Data section section start
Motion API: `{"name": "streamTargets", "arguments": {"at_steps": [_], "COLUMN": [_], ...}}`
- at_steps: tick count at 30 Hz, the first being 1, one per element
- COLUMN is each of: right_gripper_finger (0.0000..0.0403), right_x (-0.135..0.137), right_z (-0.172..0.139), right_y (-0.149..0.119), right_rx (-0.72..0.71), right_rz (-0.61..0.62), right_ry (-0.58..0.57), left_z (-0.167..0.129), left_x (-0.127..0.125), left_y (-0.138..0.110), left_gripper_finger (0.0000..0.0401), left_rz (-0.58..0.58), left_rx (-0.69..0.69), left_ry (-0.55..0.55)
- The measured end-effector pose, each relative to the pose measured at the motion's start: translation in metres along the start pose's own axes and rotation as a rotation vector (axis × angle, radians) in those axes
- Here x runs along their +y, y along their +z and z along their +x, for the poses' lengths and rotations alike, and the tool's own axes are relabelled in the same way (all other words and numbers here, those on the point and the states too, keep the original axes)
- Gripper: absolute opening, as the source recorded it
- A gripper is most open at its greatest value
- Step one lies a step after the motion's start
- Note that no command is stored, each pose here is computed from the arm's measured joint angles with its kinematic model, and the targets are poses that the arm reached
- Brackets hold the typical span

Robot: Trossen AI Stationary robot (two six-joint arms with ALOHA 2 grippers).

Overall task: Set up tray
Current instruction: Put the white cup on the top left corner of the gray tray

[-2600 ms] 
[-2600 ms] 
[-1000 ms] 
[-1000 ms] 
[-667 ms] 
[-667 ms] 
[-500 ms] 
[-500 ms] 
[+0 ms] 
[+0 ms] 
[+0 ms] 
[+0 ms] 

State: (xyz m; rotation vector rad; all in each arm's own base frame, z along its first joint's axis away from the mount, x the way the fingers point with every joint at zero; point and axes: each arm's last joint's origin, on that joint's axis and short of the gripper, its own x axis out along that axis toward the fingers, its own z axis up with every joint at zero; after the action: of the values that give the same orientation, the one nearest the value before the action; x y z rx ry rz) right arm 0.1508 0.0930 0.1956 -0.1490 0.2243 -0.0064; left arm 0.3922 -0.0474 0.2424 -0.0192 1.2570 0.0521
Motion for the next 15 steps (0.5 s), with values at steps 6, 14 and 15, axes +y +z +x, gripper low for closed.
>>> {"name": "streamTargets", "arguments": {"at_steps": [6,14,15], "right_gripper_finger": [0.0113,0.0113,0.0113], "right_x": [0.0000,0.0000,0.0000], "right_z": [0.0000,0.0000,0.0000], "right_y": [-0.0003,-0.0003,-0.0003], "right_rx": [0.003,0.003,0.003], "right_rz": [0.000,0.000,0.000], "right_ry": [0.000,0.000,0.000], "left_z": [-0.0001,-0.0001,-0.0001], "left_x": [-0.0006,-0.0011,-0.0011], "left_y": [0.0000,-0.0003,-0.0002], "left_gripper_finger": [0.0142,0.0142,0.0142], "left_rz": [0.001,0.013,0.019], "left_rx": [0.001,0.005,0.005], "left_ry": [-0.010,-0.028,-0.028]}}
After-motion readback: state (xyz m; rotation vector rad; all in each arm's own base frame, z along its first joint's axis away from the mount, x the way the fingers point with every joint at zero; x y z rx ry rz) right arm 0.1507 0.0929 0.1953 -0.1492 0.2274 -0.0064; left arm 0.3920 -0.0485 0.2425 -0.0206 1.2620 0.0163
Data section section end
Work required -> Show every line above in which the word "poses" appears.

Written response ->
- Here x runs along their +y, y along their +z and z along their +x, for the poses' lengths and rotations alike, and the tool's own axes are relabelled in the same way (all other words and numbers here, those on the point and the states too, keep the original axes)
- Note that no command is stored, each pose here is computed from the arm's measured joint angles with its kinematic model, and the targets are poses that the arm reached

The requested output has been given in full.